What to work on - Below are the records; give again exactly the line with "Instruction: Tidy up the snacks", the line with "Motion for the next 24", and each line that lies between them, and nothing besides.

Records for this task -
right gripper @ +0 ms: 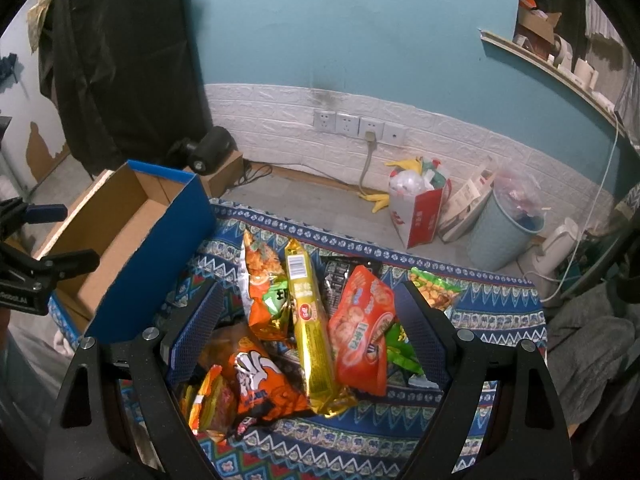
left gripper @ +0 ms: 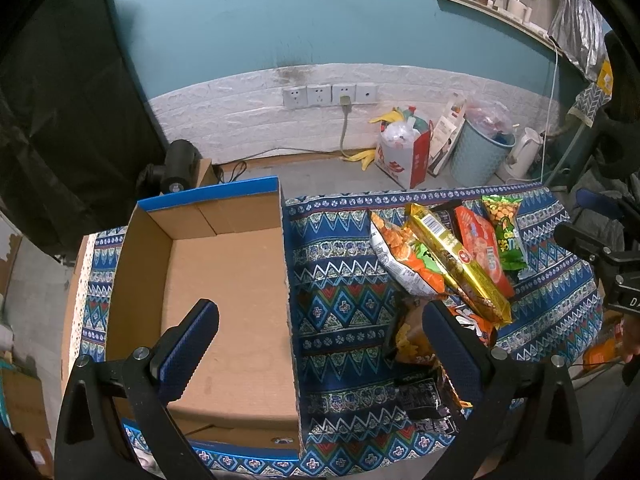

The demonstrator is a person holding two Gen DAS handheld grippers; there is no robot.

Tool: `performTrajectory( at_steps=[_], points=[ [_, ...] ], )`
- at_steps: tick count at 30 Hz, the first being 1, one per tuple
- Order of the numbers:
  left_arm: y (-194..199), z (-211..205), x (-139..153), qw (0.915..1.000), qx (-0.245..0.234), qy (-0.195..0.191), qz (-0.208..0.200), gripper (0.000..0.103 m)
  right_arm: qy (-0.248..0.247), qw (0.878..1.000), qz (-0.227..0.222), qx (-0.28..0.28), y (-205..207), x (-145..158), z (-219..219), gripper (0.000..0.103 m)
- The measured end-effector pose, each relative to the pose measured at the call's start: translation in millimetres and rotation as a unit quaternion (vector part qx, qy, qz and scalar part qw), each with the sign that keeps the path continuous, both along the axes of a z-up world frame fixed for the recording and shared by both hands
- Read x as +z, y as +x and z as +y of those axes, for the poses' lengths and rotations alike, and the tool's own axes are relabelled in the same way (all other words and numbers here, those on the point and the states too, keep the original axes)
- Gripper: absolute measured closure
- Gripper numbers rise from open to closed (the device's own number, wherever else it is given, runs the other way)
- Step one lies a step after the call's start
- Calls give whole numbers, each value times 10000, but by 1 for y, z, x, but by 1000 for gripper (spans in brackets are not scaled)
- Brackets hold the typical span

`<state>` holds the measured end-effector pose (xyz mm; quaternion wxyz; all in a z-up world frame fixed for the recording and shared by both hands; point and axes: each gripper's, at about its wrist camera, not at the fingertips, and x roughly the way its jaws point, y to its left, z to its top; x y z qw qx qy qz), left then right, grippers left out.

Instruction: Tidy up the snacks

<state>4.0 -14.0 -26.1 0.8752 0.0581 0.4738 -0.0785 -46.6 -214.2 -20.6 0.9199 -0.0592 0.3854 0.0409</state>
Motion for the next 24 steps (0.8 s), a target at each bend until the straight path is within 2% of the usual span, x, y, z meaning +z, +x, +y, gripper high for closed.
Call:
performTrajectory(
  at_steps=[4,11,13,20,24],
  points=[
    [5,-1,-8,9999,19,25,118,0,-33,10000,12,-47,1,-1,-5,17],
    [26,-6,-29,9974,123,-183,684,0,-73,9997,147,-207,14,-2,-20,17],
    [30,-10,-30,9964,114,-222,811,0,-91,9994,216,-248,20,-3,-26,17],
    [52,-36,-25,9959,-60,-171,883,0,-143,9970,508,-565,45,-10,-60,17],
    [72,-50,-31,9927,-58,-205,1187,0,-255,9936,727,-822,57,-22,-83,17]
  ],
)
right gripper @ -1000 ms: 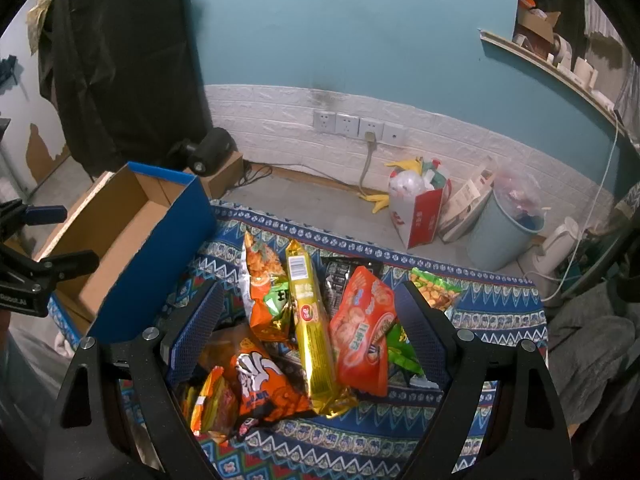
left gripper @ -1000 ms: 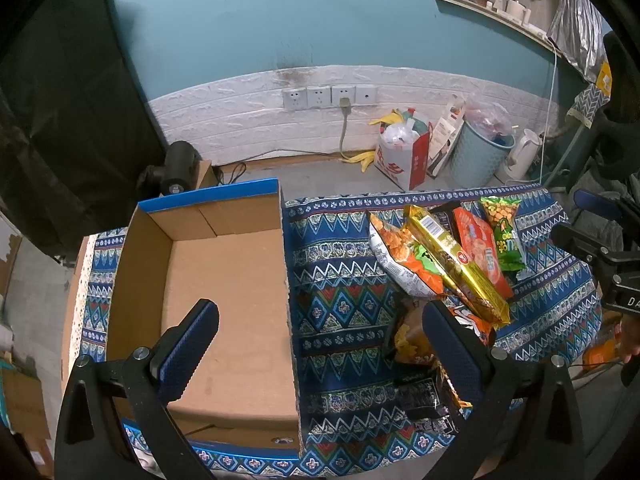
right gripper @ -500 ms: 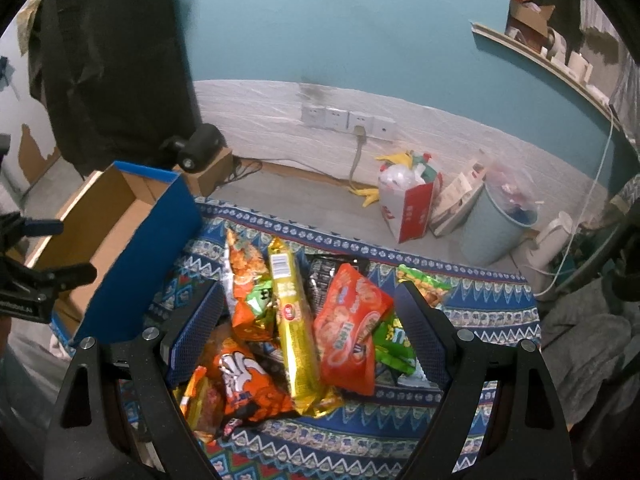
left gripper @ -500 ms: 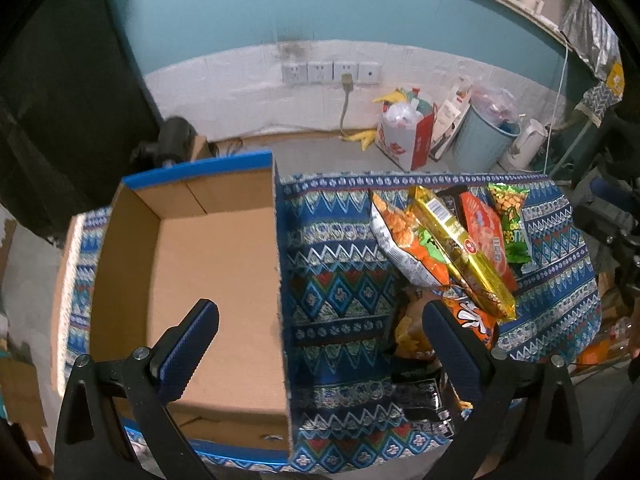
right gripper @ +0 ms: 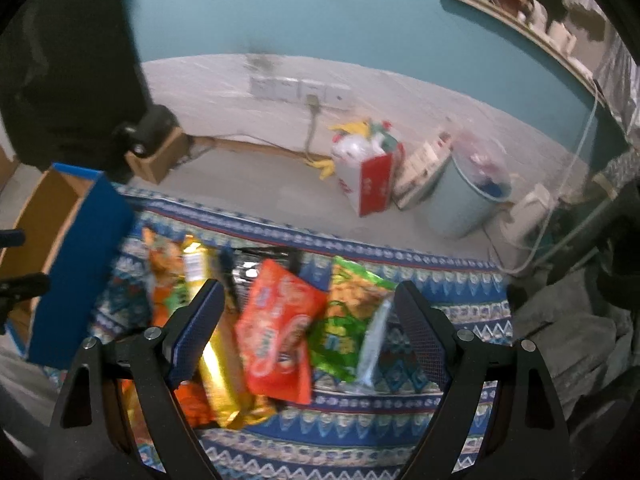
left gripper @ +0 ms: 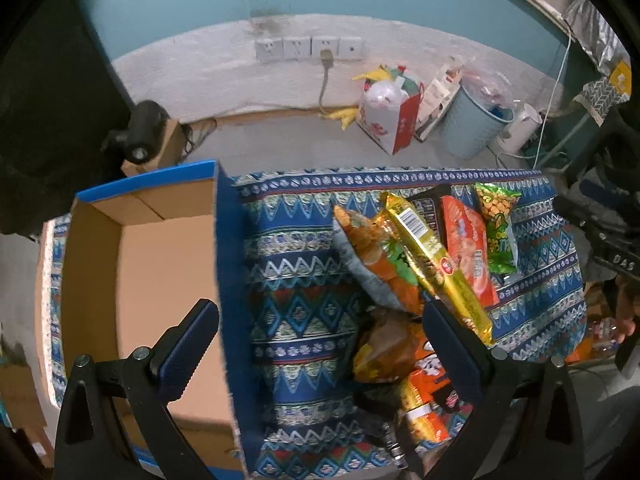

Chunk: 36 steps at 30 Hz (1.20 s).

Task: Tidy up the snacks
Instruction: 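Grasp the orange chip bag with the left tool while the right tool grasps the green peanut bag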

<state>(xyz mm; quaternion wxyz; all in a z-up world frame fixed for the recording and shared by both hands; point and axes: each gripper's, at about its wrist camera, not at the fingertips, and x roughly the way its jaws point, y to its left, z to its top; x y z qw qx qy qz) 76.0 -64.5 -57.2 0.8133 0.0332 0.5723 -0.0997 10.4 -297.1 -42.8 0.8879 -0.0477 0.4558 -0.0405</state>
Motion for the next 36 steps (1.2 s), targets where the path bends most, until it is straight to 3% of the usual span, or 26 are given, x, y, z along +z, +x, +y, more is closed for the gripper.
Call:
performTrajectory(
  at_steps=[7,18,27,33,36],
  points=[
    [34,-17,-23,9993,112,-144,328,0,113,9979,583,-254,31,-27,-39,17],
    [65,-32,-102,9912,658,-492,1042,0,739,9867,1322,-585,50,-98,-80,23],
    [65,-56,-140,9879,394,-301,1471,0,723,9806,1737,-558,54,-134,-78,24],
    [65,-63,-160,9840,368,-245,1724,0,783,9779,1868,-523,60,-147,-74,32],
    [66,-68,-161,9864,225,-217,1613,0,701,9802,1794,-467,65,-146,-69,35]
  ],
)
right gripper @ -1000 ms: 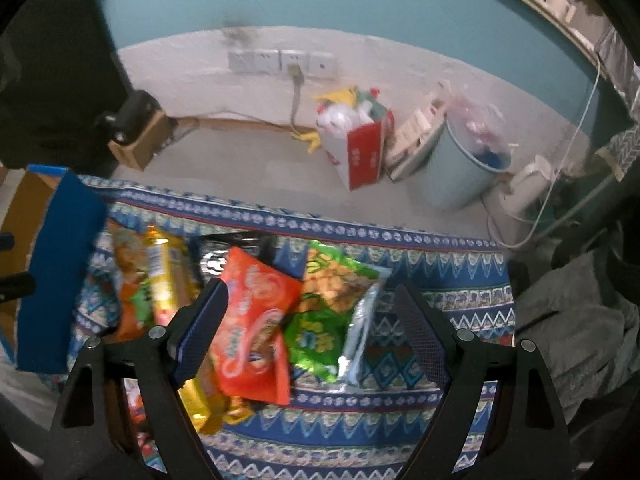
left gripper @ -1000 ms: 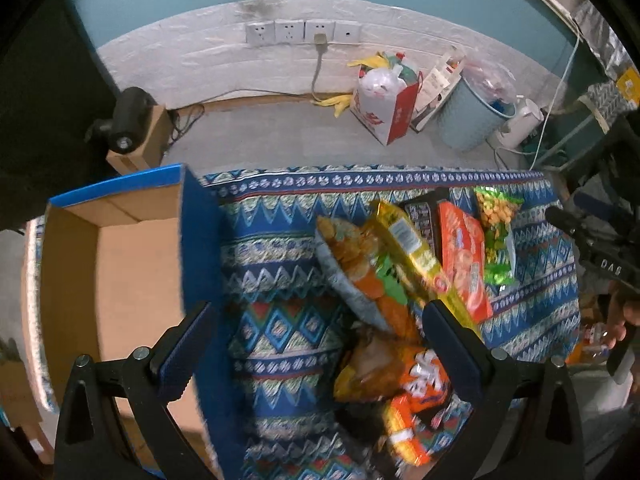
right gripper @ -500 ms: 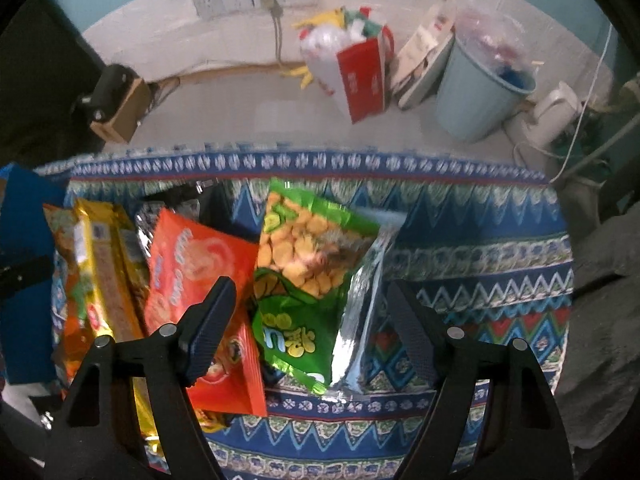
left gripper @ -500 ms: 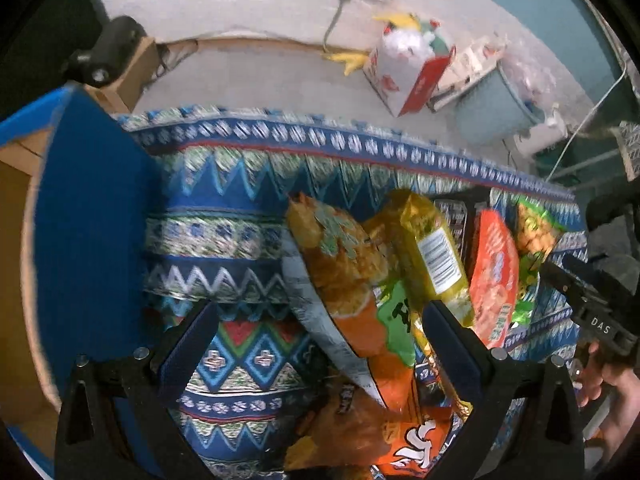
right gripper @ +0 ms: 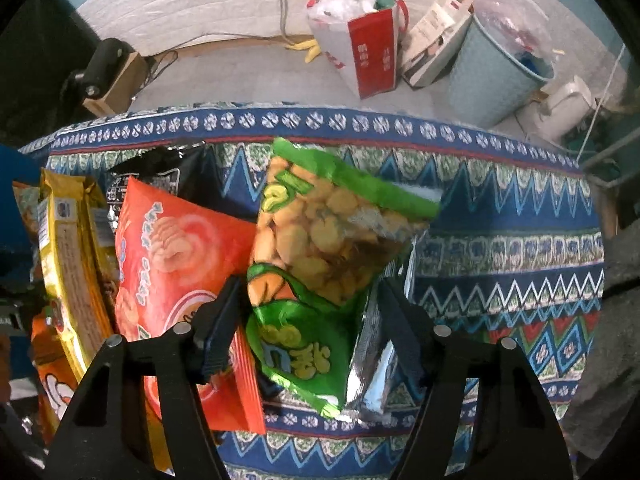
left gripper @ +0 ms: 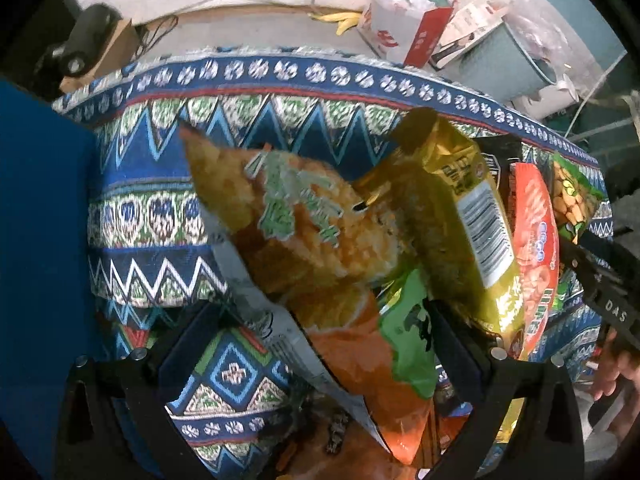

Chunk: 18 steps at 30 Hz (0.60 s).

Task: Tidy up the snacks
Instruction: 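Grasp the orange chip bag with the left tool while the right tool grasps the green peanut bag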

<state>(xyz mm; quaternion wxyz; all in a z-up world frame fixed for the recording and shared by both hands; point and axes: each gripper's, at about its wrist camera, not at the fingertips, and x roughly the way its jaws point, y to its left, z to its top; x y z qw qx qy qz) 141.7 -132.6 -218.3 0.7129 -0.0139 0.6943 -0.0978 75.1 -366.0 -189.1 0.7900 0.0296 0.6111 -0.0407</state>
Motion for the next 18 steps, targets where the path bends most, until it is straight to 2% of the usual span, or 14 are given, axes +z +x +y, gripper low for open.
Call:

Task response -
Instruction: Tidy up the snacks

<state>4.0 -14.0 -26.1 0.8752 0.0581 0.4738 -0.0785 -46.6 -214.2 -20.6 0.9199 -0.0592 0.3854 0.0409</state>
Motion for the next 24 steps (0.8 s), a target at each bend until the straight path is within 2% of the usual span, x, y, z meaning +z, +x, +y, gripper high for closed.

There is no more to this exercise.